WORK TO COMPLETE. Scan the data, and whenever a line contains "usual", copy it.

══ AVAILABLE DATA ══

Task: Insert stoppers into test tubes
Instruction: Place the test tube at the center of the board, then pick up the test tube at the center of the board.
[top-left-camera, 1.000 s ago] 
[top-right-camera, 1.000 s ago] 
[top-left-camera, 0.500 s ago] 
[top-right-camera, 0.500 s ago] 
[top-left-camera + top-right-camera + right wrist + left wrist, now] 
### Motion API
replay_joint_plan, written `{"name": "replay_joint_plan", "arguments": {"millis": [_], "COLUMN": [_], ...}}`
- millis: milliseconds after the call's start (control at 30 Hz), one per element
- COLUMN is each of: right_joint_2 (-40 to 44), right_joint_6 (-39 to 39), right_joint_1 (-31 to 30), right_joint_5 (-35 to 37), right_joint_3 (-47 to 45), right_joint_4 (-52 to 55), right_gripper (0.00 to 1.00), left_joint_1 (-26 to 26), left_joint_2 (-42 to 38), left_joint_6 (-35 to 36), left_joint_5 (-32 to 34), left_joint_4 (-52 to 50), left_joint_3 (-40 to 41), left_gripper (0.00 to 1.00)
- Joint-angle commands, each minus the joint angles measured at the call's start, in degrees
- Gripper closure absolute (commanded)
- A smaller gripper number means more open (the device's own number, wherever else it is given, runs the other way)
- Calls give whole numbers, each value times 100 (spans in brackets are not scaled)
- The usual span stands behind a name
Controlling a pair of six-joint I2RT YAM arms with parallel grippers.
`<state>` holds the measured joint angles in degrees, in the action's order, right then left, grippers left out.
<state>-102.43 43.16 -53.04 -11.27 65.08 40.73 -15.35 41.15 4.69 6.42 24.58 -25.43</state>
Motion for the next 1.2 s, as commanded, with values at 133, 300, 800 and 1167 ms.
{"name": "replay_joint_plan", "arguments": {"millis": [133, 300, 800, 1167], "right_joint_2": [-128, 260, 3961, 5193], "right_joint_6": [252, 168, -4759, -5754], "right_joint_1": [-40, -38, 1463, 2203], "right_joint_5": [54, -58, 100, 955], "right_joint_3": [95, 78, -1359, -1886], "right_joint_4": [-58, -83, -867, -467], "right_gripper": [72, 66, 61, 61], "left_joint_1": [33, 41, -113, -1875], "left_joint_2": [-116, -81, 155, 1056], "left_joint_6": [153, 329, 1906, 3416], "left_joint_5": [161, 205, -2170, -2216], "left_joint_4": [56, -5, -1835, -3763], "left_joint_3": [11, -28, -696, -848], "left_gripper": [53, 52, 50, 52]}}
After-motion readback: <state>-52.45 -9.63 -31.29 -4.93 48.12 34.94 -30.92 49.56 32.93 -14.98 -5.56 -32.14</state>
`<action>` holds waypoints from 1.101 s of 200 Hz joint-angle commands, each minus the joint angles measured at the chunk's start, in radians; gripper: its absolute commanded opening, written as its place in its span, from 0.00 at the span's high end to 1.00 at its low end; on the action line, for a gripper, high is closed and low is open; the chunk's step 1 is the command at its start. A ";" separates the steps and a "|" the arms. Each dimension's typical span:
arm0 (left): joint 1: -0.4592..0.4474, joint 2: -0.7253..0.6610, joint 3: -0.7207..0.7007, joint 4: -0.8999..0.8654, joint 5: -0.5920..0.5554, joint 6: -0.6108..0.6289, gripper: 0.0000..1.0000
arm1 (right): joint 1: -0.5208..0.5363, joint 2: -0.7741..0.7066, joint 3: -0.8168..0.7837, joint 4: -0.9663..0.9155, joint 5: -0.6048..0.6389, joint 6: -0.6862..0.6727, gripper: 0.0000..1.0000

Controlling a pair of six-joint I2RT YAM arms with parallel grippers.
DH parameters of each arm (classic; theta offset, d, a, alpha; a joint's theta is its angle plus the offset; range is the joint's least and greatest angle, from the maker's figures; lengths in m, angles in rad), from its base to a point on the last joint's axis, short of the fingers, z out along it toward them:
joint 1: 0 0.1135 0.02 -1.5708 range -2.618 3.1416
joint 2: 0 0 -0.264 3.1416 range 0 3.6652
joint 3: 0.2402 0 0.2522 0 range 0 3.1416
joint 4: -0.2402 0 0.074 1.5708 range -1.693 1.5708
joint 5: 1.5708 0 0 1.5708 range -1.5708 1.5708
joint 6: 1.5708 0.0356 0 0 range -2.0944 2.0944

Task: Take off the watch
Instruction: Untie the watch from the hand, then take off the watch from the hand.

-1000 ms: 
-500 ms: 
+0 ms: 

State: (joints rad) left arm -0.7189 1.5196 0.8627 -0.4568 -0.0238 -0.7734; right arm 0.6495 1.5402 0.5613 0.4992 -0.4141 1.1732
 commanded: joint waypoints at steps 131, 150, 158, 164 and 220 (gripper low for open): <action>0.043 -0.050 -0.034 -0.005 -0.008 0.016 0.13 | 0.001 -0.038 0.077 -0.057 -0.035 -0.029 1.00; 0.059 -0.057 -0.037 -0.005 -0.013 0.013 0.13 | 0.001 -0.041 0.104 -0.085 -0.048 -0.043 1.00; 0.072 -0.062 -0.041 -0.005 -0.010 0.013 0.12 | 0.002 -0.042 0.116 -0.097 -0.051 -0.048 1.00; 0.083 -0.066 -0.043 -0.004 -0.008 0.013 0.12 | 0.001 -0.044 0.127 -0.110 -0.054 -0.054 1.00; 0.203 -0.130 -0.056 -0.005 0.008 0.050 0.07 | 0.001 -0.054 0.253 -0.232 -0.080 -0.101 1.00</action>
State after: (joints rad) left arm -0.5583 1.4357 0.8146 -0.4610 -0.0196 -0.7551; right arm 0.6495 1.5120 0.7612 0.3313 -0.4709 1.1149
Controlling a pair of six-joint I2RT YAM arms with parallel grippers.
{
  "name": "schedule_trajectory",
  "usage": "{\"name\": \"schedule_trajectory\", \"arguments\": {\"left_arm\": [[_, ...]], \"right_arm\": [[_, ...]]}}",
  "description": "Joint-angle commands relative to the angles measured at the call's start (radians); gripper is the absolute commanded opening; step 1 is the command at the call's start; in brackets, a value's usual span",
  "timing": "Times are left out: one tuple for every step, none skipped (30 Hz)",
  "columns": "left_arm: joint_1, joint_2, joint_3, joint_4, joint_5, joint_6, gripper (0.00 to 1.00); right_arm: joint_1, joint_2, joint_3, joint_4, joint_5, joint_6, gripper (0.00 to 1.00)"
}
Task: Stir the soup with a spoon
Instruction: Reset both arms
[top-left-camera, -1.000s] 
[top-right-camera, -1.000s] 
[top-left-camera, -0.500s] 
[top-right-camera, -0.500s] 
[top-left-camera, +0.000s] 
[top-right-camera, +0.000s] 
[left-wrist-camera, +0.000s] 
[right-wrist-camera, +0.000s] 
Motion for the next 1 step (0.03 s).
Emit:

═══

ANSWER TO THIS PROBLEM.
- The usual span stands behind a name
  "description": "Joint-angle commands relative to the angles measured at the call's start (radians); gripper is the absolute commanded opening; step 1 is the command at the call's start; in brackets, a value's usual span",

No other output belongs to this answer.